Vegans are often in a position where we have to explain veganism to non-vegans. It usually comes up when we mention that we don’t eat certain ingredients. When non-vegans ask us the big question “Why are you vegan?” it’s always a difficult moment where we are not sure if we should simply be truthful or avoid confrontation.

Sometimes we want to be honest and describe the artificial insemination process female cows have to go through. We want to clarify that humans take their calves away at birth in order to sell the milk to humans. That this is their entire life. We would like non-vegans to know this because we know that most of them are not aware of these practices.

It’s difficult to see people we like or love contribute to the exploitation of animals for food and clothes. And we often think that if we tell people the truth it will open their eyes and they will immediately go vegan.

But as I mentioned in my recent post on whether vegans should accept the opinions of non-vegans, such candid explanations can often be misinterpreted as judgmental. At the same time, avoiding the question can make it look like we don’t even have a good reason to be vegan.

So how can we explain veganism to non-vegans sincerely but without being preachy? Because making non-vegans feel like they’re bad people isn’t a good strategy.

1. Only Explain Yourself When People Ask

Randomly telling people about the benefits of veganism might be tempting, but they probably won’t react positively. The best thing is to wait for people to directly ask you why you are vegan. This way, you can be sure they actually want to know at least the basics about veganism.

2. Be Concise but Honest

So somebody asks you why you’re vegan. How do you answer this question? The first thing to keep in mind is to be brief while at the same time being frank. I often only say “for many reasons, from animal exploitation to the environment, social justice, and health.” Whatever your reason is, name it. If people really want to know they will ask more questions at which point you can go into more detail.

3. Be Polite and Patient

Unless you’re really not interested in having this conversation (in which case you should say so) it’s important to remain polite and patient. Even when people ask you questions that seem ridiculous to you. Remember that at one point you may not have known the answer either. And while it’s pretty easy for people to look up the information online you may be the first vegan they meet. That’s why they now ask you all these things.

4. Consider People’s Interests

If somebody is lactose-intolerant, maybe explain to them that most humans are and that cow’s milk is for calves. If your friend donates money to end world hunger explain that grains are fed to animals instead of humans.

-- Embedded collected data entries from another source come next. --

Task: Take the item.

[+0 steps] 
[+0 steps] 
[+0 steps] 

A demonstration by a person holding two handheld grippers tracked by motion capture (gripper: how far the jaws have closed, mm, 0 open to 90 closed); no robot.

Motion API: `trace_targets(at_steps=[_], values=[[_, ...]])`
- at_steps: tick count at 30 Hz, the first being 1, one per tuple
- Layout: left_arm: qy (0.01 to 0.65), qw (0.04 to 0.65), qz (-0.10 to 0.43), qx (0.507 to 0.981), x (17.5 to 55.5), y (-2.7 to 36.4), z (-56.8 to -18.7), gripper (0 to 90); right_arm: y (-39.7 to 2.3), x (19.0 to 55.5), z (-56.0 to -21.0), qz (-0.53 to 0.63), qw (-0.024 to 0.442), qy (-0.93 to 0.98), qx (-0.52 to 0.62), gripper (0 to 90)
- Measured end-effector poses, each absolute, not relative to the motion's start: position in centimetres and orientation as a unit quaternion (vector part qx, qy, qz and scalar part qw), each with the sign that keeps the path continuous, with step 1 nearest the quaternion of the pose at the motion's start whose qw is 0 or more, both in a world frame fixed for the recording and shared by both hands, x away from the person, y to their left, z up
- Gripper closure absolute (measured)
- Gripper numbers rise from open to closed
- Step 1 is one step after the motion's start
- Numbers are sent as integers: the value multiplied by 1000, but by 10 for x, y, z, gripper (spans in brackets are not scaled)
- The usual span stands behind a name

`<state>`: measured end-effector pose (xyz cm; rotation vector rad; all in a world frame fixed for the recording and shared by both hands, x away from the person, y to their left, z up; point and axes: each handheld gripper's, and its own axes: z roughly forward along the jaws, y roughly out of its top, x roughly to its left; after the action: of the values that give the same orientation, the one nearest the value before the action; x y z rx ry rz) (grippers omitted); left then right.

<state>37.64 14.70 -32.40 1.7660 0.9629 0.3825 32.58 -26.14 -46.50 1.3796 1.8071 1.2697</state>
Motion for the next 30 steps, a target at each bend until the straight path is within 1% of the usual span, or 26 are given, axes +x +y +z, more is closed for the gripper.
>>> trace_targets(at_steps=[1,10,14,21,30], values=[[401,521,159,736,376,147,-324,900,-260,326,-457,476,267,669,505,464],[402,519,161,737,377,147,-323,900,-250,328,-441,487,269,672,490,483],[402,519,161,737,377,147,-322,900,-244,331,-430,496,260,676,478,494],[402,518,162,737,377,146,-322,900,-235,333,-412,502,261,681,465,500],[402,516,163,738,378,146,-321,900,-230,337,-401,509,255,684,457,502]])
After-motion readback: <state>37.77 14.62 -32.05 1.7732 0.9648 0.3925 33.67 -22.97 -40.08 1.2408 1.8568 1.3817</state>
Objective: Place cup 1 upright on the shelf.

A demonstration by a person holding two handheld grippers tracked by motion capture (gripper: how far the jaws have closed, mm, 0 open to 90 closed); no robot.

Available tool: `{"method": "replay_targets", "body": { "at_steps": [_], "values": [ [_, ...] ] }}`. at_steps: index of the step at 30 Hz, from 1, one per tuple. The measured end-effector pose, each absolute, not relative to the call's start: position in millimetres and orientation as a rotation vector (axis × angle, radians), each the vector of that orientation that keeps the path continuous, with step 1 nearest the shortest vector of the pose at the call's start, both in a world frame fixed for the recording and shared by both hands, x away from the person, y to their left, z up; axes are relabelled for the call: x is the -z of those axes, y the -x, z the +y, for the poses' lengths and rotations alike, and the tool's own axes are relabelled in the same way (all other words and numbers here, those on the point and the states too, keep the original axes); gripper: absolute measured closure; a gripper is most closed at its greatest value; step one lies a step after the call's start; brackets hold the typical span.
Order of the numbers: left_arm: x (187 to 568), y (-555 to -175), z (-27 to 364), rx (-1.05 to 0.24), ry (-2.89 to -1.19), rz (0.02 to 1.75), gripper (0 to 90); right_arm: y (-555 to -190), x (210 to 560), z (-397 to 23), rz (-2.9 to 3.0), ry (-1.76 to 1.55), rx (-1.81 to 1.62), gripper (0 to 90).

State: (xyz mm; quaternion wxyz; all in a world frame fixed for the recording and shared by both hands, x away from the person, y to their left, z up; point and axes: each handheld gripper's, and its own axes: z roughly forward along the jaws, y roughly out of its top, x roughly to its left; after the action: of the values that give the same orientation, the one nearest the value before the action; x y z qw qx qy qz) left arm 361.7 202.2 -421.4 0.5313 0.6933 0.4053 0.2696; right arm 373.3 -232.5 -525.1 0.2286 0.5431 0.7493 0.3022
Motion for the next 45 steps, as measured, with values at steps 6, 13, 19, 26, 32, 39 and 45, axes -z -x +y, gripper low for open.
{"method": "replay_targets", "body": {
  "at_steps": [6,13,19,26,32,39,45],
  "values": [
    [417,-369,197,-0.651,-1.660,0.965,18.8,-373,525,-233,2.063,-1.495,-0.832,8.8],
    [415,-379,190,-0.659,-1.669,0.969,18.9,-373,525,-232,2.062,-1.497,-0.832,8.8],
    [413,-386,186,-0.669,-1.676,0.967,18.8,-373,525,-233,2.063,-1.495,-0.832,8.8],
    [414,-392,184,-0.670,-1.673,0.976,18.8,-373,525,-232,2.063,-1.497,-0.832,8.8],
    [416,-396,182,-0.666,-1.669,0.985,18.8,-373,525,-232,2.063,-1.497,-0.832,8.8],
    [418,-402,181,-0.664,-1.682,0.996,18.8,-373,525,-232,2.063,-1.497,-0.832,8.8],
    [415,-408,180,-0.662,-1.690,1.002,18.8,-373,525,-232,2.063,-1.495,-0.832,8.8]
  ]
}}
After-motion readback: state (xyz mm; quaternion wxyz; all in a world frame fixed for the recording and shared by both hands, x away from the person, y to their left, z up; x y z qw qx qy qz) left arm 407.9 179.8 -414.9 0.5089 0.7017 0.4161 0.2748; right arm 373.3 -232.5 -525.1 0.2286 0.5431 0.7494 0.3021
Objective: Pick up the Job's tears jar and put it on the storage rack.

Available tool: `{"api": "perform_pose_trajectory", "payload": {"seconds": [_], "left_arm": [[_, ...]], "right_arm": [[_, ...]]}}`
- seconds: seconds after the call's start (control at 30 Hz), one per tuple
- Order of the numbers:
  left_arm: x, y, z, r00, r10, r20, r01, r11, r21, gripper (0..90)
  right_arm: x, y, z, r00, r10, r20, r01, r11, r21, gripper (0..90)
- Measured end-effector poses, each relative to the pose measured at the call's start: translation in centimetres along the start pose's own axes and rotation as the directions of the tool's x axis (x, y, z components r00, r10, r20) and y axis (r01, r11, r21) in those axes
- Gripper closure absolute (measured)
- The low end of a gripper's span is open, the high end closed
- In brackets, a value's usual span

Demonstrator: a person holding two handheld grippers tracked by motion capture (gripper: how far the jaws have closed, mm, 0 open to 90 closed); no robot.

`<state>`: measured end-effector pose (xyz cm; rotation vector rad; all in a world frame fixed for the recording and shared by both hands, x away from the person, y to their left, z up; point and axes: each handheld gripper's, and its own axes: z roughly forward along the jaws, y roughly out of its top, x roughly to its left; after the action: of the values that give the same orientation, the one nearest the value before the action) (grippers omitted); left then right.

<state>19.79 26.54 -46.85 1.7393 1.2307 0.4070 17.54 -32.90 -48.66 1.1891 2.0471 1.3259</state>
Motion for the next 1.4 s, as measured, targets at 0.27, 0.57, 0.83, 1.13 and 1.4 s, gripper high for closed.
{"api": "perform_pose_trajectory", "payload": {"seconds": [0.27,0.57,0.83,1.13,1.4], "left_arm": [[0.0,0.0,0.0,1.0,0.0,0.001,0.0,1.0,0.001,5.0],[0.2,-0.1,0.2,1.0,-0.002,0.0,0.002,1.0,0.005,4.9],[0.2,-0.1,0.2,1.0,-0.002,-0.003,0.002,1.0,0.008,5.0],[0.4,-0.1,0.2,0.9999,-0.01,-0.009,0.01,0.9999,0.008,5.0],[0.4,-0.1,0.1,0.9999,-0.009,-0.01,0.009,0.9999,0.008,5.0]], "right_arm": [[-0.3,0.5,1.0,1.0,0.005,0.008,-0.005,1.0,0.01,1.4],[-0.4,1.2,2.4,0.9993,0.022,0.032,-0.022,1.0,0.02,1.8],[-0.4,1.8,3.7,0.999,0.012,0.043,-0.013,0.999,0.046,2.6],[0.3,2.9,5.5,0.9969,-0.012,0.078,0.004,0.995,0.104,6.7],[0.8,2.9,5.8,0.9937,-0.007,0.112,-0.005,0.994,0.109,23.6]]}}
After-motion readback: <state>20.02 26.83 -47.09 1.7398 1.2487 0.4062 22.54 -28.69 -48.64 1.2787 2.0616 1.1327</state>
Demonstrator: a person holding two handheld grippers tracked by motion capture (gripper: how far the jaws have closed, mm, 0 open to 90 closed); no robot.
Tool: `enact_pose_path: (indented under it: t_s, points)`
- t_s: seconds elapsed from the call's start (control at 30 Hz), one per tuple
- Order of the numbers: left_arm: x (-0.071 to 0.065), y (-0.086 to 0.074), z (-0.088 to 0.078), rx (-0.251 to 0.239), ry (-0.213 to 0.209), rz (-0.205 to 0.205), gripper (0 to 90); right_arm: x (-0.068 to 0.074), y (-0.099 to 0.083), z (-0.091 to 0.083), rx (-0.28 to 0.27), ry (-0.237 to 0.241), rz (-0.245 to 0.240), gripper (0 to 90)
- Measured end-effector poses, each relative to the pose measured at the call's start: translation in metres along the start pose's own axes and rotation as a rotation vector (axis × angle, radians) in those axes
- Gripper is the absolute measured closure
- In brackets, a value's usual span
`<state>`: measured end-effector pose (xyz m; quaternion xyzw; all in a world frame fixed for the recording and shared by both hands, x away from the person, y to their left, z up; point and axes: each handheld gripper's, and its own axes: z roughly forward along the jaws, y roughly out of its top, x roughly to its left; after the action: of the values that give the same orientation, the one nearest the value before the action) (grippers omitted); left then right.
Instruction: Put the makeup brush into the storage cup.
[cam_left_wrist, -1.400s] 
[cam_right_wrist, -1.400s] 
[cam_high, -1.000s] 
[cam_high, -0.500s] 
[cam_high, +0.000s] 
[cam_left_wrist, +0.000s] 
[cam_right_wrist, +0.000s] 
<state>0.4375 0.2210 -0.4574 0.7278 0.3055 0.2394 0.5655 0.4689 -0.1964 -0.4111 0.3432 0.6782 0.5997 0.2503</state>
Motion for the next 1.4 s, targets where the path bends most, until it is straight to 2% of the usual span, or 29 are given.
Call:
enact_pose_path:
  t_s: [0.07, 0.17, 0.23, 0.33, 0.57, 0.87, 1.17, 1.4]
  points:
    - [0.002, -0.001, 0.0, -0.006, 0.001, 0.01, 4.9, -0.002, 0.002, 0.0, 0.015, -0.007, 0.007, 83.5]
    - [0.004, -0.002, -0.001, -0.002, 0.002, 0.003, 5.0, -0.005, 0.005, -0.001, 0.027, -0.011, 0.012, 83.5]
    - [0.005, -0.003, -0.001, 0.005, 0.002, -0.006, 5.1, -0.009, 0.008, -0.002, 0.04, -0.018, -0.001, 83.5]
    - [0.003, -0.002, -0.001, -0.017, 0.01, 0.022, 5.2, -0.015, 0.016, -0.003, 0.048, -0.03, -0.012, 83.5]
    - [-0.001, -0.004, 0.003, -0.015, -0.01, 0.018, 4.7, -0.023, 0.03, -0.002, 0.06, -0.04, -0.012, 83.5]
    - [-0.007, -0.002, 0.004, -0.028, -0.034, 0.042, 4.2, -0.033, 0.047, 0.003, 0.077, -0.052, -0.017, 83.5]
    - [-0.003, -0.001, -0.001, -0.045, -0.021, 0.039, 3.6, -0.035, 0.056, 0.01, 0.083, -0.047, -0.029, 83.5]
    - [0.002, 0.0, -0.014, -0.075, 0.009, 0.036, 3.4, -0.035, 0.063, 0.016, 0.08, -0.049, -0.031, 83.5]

Most people are probably interested in at least one of the many factors that make people go vegan. But if somebody focuses mainly on the environment there’s no need to rant about the health benefits of a whole-food vegan diet.

5. Cite Non-Vegan Sources

In order to prevent people from thinking that you are presenting one-sided information, look for non-vegan sources that you can cite. For example, researchers at the University of Oxford have concluded that a vegan diet is the best way to reduce your carbon footprint.

This type of information is much more useful than studies by vegan organizations. Nobody wants to feel like the information you provide them with might be biased.

6. Stress the Intersectional Approach

This goes back to point 4. If your friend is a feminist, explain to her that it’s precisely because you’re a feminist that you remain a vegan. And if your friend is a human rights activist tell them that human rights matter to you exactly as much as animal rights and that they are intertwined.

If you agree on other matters it will be much easier for the other person to understand that you’re not simply following a trend for no reason. They will see that the same type of thinking that makes you stand beside them against other forms of oppression makes you a vegan as well.

7. Apologize

If you don’t follow the above points properly you might offend the other person. Apologize as soon as you realize this or if they make you aware of it. Accidentally offending another person is one thing, not apologizing another.

8. Mention Vegan Options

Many people think that vegans only eat salad. It will help them understand veganism if you clarify that there are more and more vegan options these days. Practically everything that non-vegans eat exists in a vegan version.

It’s also important for non-vegans to be able to relate to you. I used to love milk and cheese. These were the things that stopped me from going vegan sooner. But guess what, I am fine without them and have even tried excellent vegan cheeses and delicious vegan chocolate milks.

Showing that we do very well without animal products even if we never thought we would helps non-vegans understand that veganism is actually easier than ever.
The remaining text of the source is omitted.